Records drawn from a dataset

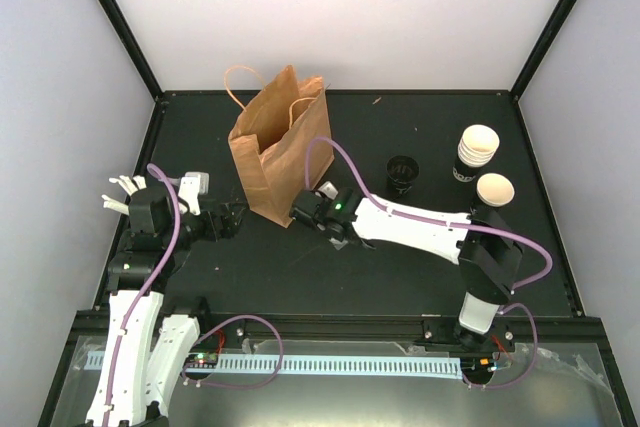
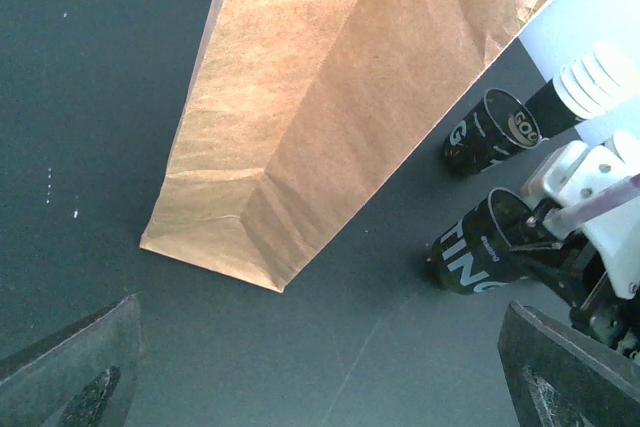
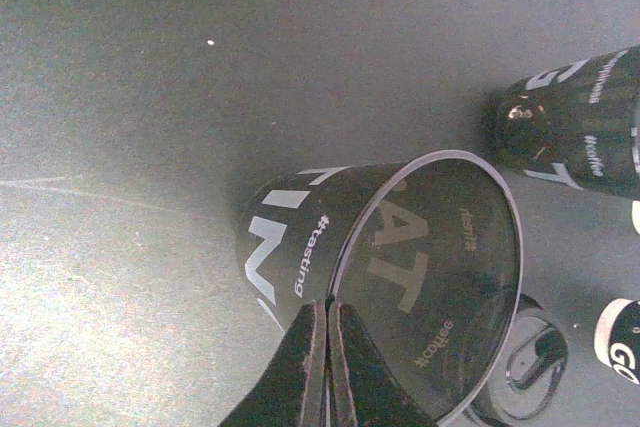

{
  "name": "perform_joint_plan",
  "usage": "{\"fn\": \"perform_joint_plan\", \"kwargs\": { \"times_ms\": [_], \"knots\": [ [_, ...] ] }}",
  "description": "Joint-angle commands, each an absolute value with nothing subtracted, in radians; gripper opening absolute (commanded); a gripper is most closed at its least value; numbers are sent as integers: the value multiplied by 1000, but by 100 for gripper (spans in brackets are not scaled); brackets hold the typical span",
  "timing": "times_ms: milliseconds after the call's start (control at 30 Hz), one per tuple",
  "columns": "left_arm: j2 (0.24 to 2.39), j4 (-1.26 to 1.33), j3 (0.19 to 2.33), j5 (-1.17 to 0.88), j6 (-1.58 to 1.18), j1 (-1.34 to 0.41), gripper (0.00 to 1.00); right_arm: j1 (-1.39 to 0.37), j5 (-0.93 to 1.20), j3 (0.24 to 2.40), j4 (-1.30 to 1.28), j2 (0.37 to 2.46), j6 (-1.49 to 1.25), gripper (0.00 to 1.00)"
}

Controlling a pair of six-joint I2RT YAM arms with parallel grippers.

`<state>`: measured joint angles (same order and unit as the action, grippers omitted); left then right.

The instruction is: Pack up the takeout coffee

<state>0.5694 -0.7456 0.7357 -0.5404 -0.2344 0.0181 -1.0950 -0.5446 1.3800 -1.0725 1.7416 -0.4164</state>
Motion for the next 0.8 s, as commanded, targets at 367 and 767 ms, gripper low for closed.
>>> {"fn": "perform_joint_plan", "kwargs": {
  "times_ms": [367, 767],
  "knots": [
    [556, -729, 738, -551, -239, 17, 99, -1143, -586, 1367, -1043, 1771, -476, 13],
    [557, -726, 738, -554, -237, 18, 99, -1143, -504, 1377, -998, 1654, -435, 36]
  ]
}}
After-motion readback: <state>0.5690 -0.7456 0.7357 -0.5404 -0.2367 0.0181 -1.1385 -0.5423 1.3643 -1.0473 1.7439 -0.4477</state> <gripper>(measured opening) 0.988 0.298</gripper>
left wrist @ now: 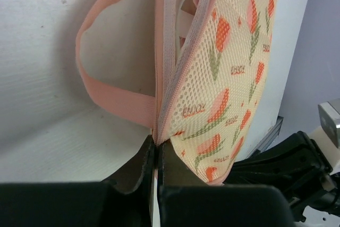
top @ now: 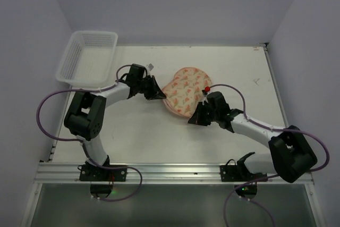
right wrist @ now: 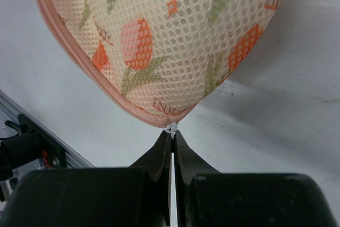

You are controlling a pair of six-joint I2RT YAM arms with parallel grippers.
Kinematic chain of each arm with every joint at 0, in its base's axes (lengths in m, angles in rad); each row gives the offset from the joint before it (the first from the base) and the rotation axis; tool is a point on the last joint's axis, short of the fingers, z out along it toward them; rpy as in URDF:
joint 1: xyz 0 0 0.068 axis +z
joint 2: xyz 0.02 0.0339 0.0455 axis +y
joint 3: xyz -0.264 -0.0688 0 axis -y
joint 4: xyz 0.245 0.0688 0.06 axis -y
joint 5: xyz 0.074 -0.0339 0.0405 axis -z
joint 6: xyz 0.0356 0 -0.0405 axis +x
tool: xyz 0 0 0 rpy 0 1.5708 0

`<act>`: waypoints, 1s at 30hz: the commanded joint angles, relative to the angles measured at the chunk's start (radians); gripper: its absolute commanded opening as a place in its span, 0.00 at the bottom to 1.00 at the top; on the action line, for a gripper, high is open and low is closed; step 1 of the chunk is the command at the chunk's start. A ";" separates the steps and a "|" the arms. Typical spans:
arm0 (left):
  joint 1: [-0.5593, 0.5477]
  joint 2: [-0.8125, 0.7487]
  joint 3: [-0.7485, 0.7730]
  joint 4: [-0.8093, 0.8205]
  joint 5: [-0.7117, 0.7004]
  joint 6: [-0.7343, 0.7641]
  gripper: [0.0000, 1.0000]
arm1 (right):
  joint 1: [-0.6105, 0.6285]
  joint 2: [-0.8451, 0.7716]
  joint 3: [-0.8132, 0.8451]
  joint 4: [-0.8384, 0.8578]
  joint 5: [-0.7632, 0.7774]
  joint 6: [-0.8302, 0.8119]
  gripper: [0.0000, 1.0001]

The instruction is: Unzip the laundry bag and remove the bra

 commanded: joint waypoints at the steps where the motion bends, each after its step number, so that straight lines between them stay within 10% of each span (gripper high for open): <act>1: 0.038 -0.062 -0.027 -0.019 -0.073 0.040 0.00 | 0.020 0.055 0.037 0.015 -0.009 0.020 0.00; 6: 0.038 -0.172 -0.216 -0.013 -0.130 0.021 0.05 | 0.021 0.066 0.037 0.001 -0.001 -0.019 0.02; 11: 0.038 -0.298 -0.297 -0.039 -0.167 0.040 0.51 | 0.023 0.014 0.069 -0.106 0.003 -0.102 0.76; 15: 0.038 -0.381 -0.241 -0.128 -0.285 0.083 0.83 | 0.020 -0.090 0.113 -0.212 0.060 -0.151 0.98; 30: 0.030 -0.032 0.215 -0.179 -0.301 0.195 0.55 | 0.011 -0.383 0.242 -0.301 0.183 -0.179 0.99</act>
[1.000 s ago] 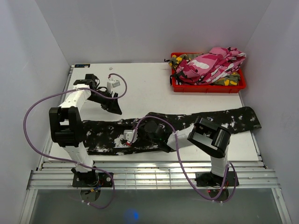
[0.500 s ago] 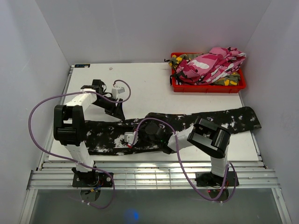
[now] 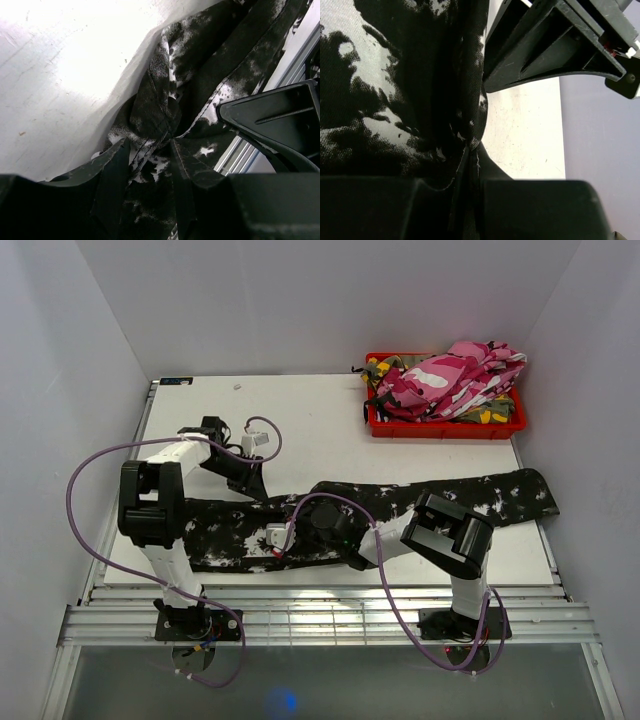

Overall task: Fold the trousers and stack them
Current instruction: Fold the trousers

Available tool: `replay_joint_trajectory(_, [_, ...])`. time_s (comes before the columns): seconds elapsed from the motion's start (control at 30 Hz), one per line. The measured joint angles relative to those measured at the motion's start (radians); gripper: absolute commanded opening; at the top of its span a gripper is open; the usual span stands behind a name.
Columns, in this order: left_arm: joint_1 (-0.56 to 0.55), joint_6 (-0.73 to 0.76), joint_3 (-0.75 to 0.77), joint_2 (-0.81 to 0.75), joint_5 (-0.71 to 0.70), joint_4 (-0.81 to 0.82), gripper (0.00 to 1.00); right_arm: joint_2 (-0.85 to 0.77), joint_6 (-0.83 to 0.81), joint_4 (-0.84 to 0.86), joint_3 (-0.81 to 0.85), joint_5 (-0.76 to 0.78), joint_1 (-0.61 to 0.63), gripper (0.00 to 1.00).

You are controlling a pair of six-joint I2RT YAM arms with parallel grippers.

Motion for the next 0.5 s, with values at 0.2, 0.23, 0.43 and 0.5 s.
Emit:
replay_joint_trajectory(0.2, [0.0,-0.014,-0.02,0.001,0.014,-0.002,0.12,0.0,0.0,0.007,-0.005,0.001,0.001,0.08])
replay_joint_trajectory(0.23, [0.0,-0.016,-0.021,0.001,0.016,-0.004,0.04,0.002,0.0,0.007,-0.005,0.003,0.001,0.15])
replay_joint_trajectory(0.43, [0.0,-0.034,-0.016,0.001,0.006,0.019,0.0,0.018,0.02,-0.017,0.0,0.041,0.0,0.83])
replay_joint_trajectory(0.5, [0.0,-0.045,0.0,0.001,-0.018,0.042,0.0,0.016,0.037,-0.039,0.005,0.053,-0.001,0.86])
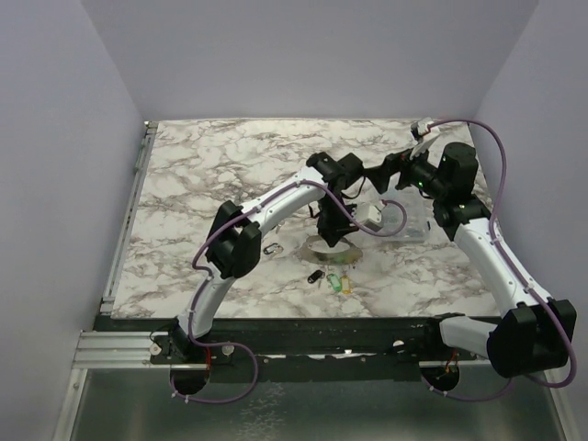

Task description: Remove the keys from the keyring

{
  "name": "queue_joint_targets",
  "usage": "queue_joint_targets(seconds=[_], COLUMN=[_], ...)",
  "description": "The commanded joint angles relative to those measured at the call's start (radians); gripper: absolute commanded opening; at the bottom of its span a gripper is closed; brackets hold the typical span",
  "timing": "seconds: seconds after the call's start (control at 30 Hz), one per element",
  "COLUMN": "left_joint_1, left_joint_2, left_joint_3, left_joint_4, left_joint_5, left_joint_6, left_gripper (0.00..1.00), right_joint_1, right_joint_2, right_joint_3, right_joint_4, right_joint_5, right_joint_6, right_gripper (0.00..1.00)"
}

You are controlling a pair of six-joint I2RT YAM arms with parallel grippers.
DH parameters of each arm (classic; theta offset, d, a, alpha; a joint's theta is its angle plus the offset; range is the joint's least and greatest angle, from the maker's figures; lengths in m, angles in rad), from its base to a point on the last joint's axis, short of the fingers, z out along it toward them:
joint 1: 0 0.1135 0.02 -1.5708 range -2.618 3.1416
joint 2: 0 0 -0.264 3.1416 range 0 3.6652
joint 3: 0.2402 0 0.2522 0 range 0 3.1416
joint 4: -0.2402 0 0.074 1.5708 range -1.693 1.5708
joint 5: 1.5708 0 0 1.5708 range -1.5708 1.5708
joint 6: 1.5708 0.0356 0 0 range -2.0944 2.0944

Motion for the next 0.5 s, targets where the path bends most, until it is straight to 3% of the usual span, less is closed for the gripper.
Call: queue_joint_targets(seconds=[0.0,0.07,0.27,0.47], left_joint_1=[0.015,0.019,0.045,0.093], left_joint_2=[0.064,0.078,0.088,0.039], left_joint_3=[0.088,0.111,0.145,0.142], left_joint_4=[0.028,0.035,0.104,0.255], left_joint_5=[-0.077,-0.090,-0.141,-0.194], left_joint_6=[0.103,0.123,0.146,0.106], left_gripper=[0.00,0.04,0.39,0.46], right_joint_1=[-0.004,-0.004,-0.004,-0.004], right_joint_2=[0.018,0.021,0.028,0.034], right_joint_3=[0.006,0.007,0.008,0.020], right_joint_4=[-0.027,-0.028,-0.034,-0.043], right_joint_5=[0.016,0.017,0.041,0.070], right_joint_6=[-0.014,-0.014,-0.051,-0.061], right_gripper=[1.00,1.00,1.00,1.00])
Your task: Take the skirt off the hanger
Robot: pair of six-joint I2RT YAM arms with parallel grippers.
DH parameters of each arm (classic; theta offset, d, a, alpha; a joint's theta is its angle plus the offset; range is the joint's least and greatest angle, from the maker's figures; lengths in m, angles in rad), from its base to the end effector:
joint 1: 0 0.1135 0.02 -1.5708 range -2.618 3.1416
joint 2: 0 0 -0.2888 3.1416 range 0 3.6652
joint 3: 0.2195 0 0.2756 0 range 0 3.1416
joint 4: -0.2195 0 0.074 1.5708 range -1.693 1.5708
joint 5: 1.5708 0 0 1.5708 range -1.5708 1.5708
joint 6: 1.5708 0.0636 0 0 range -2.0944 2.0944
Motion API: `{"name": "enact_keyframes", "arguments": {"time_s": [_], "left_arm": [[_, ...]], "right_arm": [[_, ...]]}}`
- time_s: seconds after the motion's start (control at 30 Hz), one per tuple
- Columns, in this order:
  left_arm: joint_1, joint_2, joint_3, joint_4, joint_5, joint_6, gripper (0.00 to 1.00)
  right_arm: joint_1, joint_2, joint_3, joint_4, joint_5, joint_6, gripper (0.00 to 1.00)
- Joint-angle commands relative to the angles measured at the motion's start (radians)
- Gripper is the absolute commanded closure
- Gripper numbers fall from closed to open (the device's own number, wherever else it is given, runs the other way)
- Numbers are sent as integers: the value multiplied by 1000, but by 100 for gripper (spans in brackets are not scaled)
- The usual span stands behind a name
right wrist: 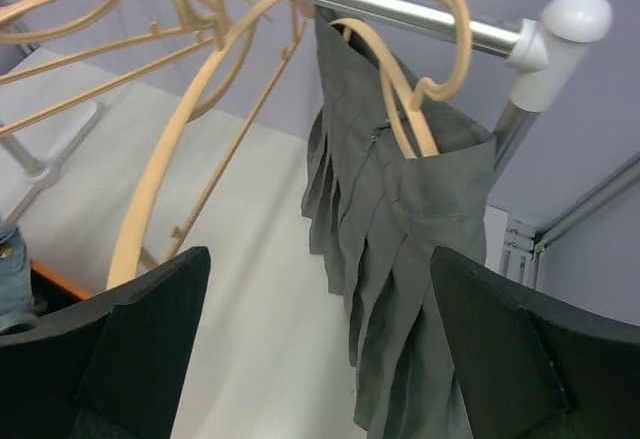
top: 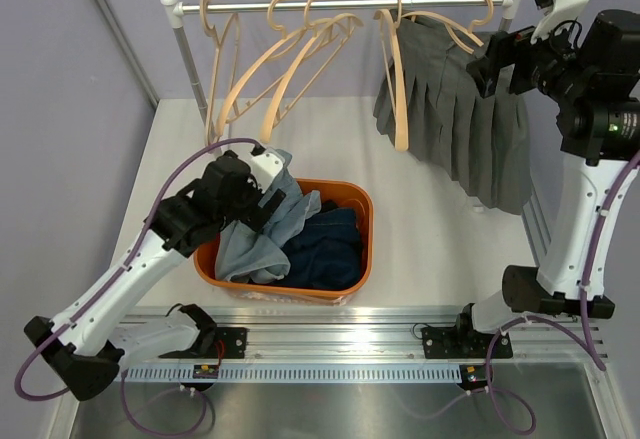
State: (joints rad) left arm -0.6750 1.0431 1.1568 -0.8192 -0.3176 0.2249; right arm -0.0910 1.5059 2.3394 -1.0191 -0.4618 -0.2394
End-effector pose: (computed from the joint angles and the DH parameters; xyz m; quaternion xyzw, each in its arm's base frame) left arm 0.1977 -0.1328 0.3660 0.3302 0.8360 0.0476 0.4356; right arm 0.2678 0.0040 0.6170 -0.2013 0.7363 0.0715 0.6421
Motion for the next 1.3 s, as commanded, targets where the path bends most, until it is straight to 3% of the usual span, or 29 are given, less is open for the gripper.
{"name": "enact_keyframes", "arguments": {"time_s": [0.0,0.2,0.33,0.57,1.27], "left_arm": [[3,-52,26,0,92,-25,1],[3,-133,34,43,228,-50,1],[3,-199,20,167,342,-110,1],[2,-252,-12,288,422,-200,1],[2,-195,-49,431,486,-260,1]], "right_arm": [[-10,43,64,76,112,61,1],[-26,166,130,106,-33,-30,4],[-26,237,147,112,-136,-178,7],[-27,297,186,131,-52,-242,9],[-32,304,-32,209,3,-301,11]]}}
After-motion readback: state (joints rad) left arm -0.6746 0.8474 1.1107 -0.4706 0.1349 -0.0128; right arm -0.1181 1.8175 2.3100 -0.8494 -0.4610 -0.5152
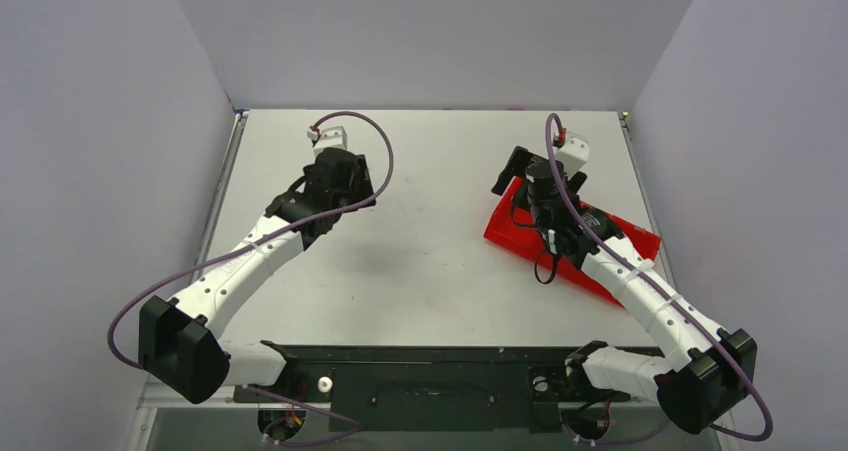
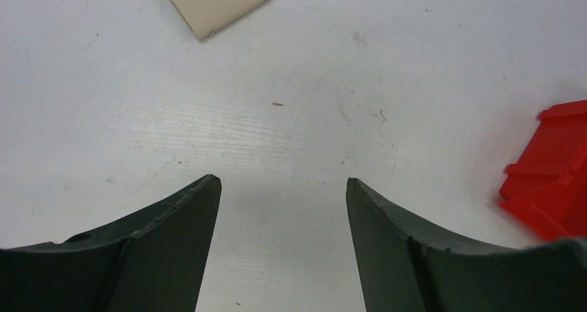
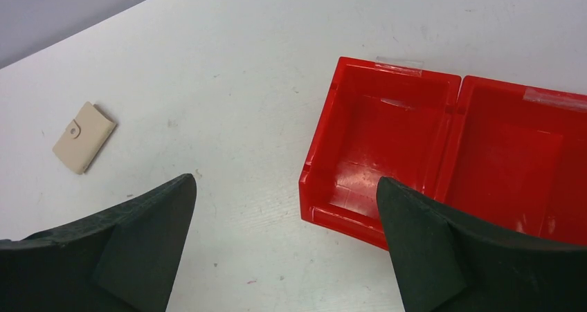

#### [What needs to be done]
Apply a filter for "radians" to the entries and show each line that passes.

#### [Reply to the task]
  "description": "Joint-angle commands, each an absolute value with nothing subtracted, in radians; gripper opening absolute (commanded); a gripper is most closed at its least value; numbers are sent as integers: the value multiplied by 1000, but by 100 for gripper (spans in brackets are not scaled); brackets hold the typical span",
`<act>`: waypoints, 1s at 30hz: the commanded joint angles, relative to the angles measured at the chunk's start (radians); gripper: its absolute commanded opening as a place in its span, 0.00 at the bottom to 1.00 at the top; on the action line, for a gripper, high is open and low is closed; step 1 of the chunk is the command at the chunk's start. A ";" separates the steps and a "|" the arms. Typical spans:
Available tool: `replay_joint_trajectory(_, [_, ...])`. time_s (comes before the columns): seconds elapsed from the motion's start (control at 30 Hz), one per line. The measured joint angles relative to those measured at the motion's start (radians); gripper: absolute commanded opening; at the top of its span a gripper is open; the usual span stands behind a name.
  "description": "The commanded joint angles relative to those measured at the call's start (radians); gripper: absolute commanded opening; at the bottom of its span a gripper is closed; brackets hold the typical span",
- Joint-angle commands relative to the angles measured at the motion's start (radians)

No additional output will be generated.